◆ **What is expected**:
From the records below, copy out exactly the lines from the one containing "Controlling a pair" to the one containing "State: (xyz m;", both included. Add nothing else.

◆ **Stored data**:
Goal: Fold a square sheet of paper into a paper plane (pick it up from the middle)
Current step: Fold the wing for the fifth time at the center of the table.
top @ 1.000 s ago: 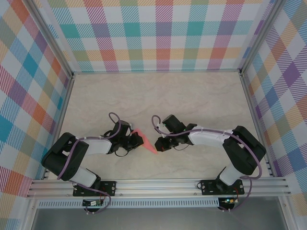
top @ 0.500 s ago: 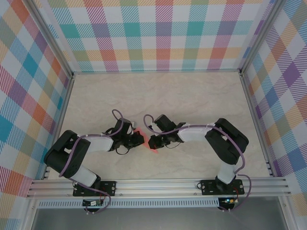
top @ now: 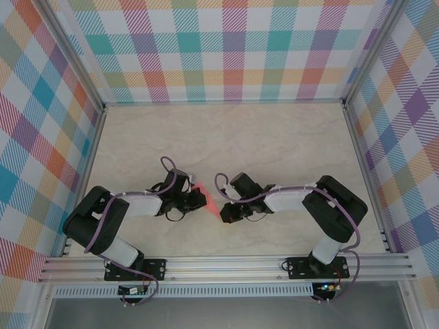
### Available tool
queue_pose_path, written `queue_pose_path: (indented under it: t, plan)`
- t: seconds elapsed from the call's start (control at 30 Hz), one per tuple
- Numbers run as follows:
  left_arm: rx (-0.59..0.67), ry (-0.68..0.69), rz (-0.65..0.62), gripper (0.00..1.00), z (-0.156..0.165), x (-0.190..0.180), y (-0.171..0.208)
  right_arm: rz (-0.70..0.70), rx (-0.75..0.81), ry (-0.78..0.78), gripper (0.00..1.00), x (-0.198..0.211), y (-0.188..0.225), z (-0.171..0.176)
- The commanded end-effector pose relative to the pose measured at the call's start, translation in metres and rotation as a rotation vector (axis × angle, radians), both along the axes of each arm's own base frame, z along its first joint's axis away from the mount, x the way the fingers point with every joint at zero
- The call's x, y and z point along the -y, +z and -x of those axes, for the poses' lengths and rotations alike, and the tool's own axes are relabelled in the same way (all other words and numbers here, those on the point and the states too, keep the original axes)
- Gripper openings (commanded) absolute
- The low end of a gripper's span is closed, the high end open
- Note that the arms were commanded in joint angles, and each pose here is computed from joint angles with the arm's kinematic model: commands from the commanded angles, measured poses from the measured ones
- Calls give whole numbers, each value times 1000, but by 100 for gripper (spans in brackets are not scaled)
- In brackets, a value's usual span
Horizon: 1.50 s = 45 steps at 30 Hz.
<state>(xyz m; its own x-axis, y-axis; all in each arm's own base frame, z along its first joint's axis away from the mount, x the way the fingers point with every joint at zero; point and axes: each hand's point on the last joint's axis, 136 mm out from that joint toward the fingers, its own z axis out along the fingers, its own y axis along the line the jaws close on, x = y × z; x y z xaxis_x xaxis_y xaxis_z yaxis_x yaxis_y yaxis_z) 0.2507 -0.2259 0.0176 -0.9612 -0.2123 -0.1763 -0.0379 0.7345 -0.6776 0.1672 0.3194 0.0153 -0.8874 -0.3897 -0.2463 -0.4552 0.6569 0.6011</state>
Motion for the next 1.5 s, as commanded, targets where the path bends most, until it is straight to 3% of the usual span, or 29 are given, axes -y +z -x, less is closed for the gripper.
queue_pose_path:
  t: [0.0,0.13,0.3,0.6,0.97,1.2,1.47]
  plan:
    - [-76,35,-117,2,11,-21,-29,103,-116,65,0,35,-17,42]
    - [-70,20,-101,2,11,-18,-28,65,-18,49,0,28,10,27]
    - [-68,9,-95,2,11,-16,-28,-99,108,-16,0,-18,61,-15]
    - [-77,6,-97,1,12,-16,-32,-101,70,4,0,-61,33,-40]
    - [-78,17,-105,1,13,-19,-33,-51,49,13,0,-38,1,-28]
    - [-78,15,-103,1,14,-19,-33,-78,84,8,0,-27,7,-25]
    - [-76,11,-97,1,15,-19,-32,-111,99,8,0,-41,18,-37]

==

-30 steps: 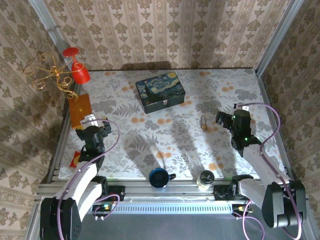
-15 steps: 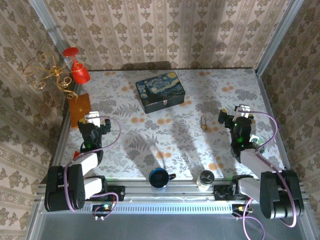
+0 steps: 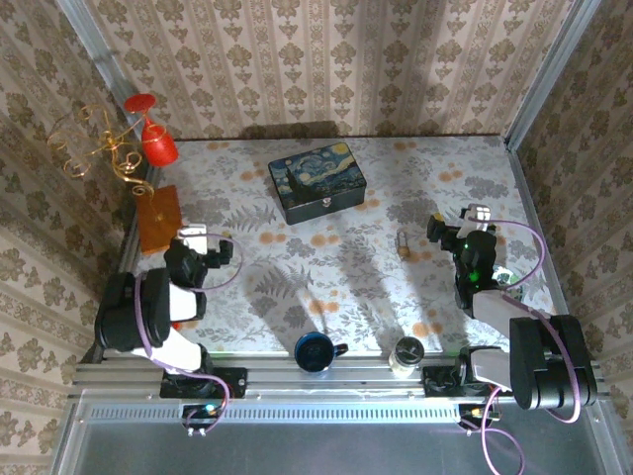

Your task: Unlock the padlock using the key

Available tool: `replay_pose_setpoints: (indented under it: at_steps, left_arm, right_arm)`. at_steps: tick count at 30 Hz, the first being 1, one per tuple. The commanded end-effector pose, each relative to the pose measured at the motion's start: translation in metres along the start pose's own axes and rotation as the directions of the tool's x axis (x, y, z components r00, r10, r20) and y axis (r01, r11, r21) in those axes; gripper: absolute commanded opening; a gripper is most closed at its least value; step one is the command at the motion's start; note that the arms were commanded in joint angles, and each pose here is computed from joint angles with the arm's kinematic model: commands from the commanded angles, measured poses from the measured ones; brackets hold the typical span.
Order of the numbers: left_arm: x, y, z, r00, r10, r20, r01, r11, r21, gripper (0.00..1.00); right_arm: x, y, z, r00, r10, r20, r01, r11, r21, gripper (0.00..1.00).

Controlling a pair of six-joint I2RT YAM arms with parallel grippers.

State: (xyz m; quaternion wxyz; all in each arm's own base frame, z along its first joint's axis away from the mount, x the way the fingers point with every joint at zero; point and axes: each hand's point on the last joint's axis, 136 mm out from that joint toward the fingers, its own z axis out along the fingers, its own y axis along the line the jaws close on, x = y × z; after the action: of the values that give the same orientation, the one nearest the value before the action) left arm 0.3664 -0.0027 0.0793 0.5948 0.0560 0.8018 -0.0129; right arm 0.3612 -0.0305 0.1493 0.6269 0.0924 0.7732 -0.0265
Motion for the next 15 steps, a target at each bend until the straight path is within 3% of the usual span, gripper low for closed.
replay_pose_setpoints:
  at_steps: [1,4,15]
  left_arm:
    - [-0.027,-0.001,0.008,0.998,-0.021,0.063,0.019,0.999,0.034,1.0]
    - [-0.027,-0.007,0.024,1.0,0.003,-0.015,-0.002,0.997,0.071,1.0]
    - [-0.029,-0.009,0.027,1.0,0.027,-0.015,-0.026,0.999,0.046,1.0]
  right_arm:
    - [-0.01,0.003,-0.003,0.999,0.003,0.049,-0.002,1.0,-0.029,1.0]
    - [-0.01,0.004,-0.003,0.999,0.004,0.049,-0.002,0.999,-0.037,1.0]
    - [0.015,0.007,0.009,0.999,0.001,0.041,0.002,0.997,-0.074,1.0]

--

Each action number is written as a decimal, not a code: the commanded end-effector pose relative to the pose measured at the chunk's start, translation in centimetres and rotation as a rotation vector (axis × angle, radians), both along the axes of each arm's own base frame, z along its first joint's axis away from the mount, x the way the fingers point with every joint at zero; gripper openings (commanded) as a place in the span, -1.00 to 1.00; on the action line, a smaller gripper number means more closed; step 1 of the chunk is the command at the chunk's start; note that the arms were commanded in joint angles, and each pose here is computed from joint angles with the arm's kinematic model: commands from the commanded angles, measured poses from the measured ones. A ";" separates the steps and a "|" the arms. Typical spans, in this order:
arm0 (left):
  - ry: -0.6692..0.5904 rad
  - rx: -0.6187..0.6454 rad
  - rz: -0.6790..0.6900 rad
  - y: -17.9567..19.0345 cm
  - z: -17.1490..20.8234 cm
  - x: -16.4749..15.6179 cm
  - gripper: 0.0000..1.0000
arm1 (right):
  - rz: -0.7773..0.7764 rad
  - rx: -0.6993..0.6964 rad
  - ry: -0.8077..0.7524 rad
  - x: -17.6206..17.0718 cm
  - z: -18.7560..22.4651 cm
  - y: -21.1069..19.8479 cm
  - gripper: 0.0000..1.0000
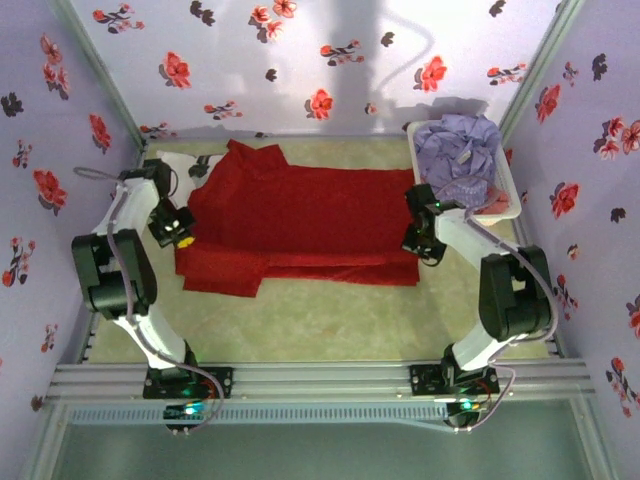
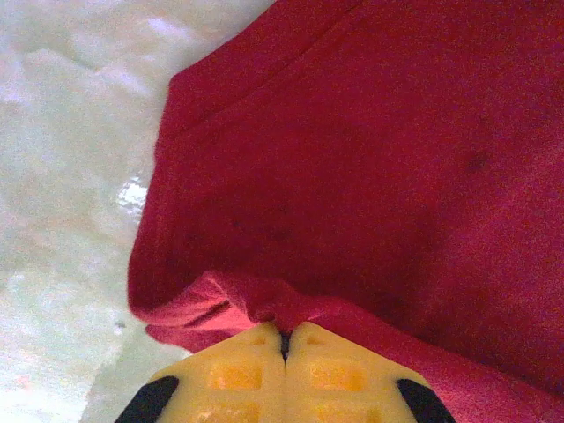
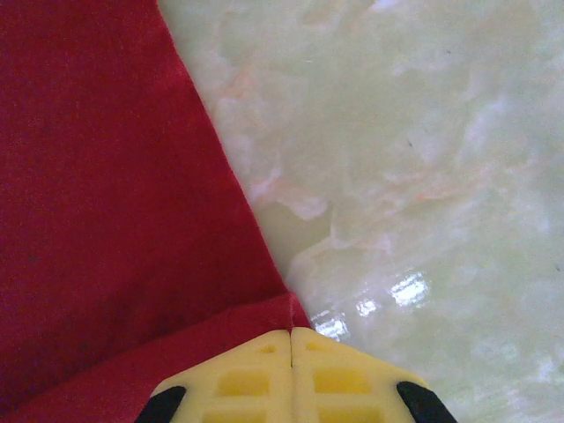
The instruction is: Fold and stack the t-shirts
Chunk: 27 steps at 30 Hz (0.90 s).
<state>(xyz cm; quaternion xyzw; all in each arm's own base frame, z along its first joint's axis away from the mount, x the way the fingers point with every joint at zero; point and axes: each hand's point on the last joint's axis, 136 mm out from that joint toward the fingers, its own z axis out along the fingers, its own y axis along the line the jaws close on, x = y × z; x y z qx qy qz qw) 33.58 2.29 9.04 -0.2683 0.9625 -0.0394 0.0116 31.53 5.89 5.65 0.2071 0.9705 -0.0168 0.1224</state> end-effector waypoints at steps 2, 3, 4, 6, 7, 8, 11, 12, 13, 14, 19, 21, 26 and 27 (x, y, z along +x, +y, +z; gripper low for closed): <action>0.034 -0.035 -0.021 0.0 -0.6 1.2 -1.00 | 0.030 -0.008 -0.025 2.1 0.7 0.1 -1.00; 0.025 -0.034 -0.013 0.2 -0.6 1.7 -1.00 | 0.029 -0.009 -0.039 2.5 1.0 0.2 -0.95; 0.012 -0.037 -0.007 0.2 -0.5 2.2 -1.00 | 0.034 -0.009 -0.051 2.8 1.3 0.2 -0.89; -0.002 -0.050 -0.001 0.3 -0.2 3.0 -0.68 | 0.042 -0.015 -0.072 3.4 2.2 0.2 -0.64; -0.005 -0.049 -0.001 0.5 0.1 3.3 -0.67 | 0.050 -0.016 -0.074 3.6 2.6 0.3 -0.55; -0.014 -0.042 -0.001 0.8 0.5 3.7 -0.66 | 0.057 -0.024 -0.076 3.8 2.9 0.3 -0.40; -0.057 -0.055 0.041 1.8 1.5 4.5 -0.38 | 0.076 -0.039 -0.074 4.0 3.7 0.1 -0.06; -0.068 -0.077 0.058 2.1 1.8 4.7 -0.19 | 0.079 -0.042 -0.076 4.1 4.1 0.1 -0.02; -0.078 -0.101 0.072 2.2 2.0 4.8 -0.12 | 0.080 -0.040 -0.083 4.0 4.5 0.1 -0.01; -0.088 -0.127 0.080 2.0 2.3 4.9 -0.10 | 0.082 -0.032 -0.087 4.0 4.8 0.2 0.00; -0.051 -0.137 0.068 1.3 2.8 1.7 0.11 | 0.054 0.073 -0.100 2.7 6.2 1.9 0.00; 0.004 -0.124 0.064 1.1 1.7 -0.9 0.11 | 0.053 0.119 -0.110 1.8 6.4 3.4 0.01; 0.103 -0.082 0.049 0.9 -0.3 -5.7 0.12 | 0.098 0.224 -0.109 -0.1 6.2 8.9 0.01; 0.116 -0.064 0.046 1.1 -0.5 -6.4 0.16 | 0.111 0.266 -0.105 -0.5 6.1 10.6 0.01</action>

◆ **Written answer**:
Controlling a pair of six-joint I2RT YAM arms with parallel grippers.

State: (xyz m; quaternion wxyz; all in each arm's own base frame, z along its first joint's axis away from the mount, x the way the fingers point with every joint at zero; point and axes: each hand's point on the last joint's axis, 136 mm out from that joint toward the fingers, its own z axis out along the fingers, its own y axis along the line the jaws close on, x = y × z; after the action: of the values that give the same orientation, the one nearest the value before the action) left arm 0.3664 -0.0027 0.0793 0.5948 0.0560 0.8018 -0.0129; right arm 0.3612 -0.0305 0.1493 0.6269 0.0924 0.7732 -0.0265

Nothing further is required for this exercise.